The copy must match the data word for word and contain no pictures.

--- START ---

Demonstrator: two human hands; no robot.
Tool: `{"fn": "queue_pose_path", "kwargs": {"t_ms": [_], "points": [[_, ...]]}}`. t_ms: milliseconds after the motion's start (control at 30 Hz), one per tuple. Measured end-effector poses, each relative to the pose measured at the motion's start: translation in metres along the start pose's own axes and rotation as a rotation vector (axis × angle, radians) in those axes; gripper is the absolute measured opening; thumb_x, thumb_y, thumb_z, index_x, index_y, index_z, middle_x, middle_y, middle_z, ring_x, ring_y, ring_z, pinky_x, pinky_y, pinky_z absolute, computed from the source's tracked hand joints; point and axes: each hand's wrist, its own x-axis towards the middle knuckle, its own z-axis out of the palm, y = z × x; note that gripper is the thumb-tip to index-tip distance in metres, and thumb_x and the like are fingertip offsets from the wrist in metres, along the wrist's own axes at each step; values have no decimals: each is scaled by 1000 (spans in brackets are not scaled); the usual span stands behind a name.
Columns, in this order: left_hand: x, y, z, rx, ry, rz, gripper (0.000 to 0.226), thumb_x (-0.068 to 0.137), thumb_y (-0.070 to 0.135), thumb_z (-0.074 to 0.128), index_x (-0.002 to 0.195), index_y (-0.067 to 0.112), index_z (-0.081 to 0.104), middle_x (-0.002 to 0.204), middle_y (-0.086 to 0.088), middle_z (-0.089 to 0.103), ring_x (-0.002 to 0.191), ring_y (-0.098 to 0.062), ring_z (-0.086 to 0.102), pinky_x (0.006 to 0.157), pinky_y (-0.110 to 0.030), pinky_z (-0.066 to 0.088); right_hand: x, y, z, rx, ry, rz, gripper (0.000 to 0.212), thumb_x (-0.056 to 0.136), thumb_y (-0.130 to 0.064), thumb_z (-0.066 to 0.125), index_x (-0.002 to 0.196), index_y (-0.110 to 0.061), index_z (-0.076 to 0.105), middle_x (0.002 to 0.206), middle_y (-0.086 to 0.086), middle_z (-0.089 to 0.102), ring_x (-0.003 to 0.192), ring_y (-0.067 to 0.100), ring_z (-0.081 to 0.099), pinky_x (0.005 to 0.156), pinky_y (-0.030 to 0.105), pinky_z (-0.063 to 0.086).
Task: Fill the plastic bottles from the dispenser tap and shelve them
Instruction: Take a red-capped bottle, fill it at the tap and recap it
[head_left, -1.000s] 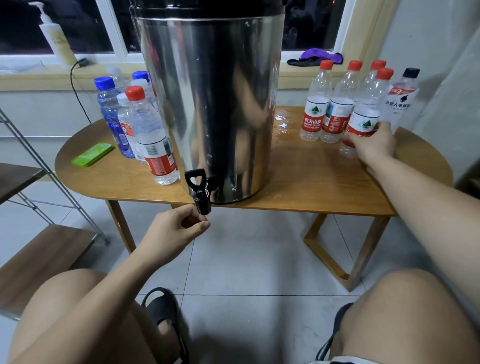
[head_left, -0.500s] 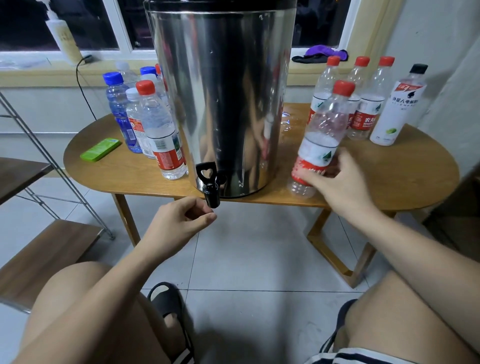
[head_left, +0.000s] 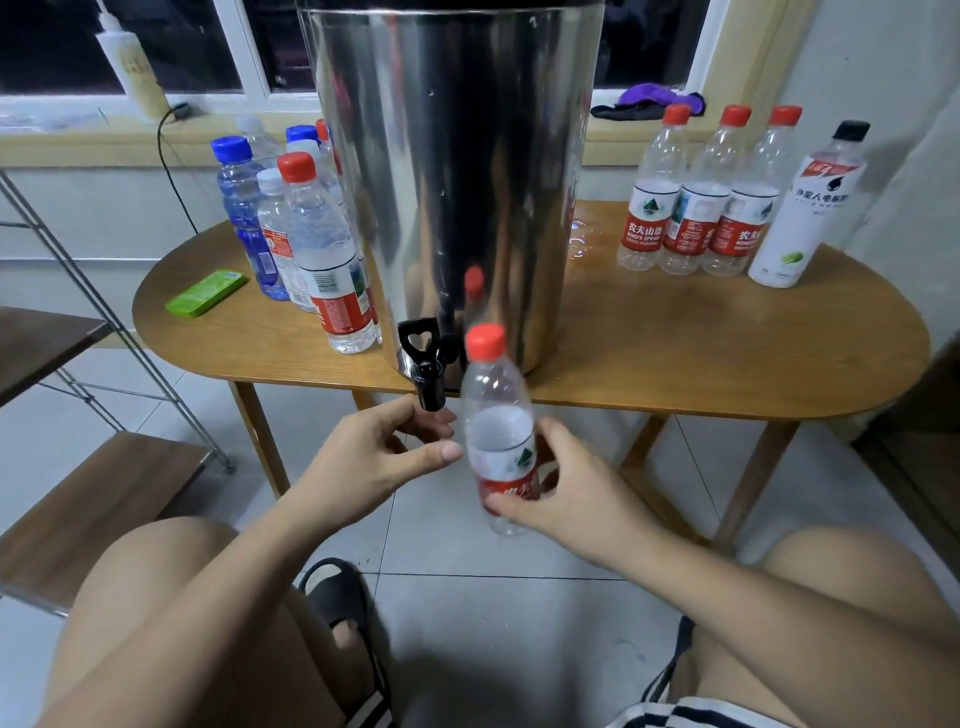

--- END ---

▸ **Your solution**:
Demonstrator: two human hands; no robot.
Tool: `{"fn": "queue_pose_path", "kwargs": {"t_ms": [_], "points": [[_, ...]]}}`. t_ms: milliseconds after the motion's start (control at 30 Hz), one per tuple. Measured end-effector poses, each relative to the pose measured at the motion's start: translation in metres along the start pose's own axes and rotation as a rotation vector (axis × angle, radians) in those axes; gripper is the absolute measured opening; thumb_x, thumb_y, thumb_z, index_x, index_y, index_z, middle_x, middle_y, middle_z, ring_x, ring_y, ring_z, pinky_x, pinky_y, pinky_z absolute, computed from the source's tracked hand joints; point and axes: each hand's wrist, its own x-axis towards the middle knuckle, its own z-axis out of the palm, y = z × x; note that gripper is the thumb-tip to index-tip distance in metres, and thumb_x and the like are fingertip offsets from the wrist in metres, along the wrist's own axes at each step; values have no decimals: each is scaled by 1000 (spans in brackets are not scaled); the usual span stands behind a name.
Columns, in this order: left_hand: x, y, z, rx, ry, rz, gripper (0.000 to 0.226), thumb_x (-0.068 to 0.137), thumb_y (-0.070 to 0.135), thumb_z (-0.074 to 0.128), index_x (-0.002 to 0.195), index_y (-0.067 to 0.112), index_z (-0.081 to 0.104), middle_x (-0.002 to 0.204), middle_y (-0.086 to 0.088), middle_z (-0.089 to 0.103), ring_x (-0.002 to 0.191), ring_y (-0.098 to 0.062), ring_z (-0.086 to 0.102), pinky_x (0.006 to 0.157), pinky_y (-0.110 to 0.030), pinky_z (-0.066 to 0.088); right_hand: x, y, z, rx, ry, rz, gripper (0.000 to 0.212), thumb_x (-0.056 to 0.136), thumb_y (-0.130 to 0.064), thumb_z (-0.066 to 0.125), index_x (-0.002 to 0.196), index_y (-0.110 to 0.061), index_z (-0.076 to 0.105), middle_x (0.002 to 0.206), middle_y (-0.086 to 0.086), middle_z (-0.089 to 0.102), ring_x (-0.003 to 0.192), ring_y (-0.067 to 0.100), ring_z (-0.081 to 0.099), pinky_x (0.005 to 0.156), pinky_y (-0.030 to 0.105), pinky_z (-0.063 to 0.086).
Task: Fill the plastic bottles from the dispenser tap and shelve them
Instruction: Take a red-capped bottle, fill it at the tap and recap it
[head_left, -1.000s] 
[head_left, -0.500s] 
[head_left, +0.000s] 

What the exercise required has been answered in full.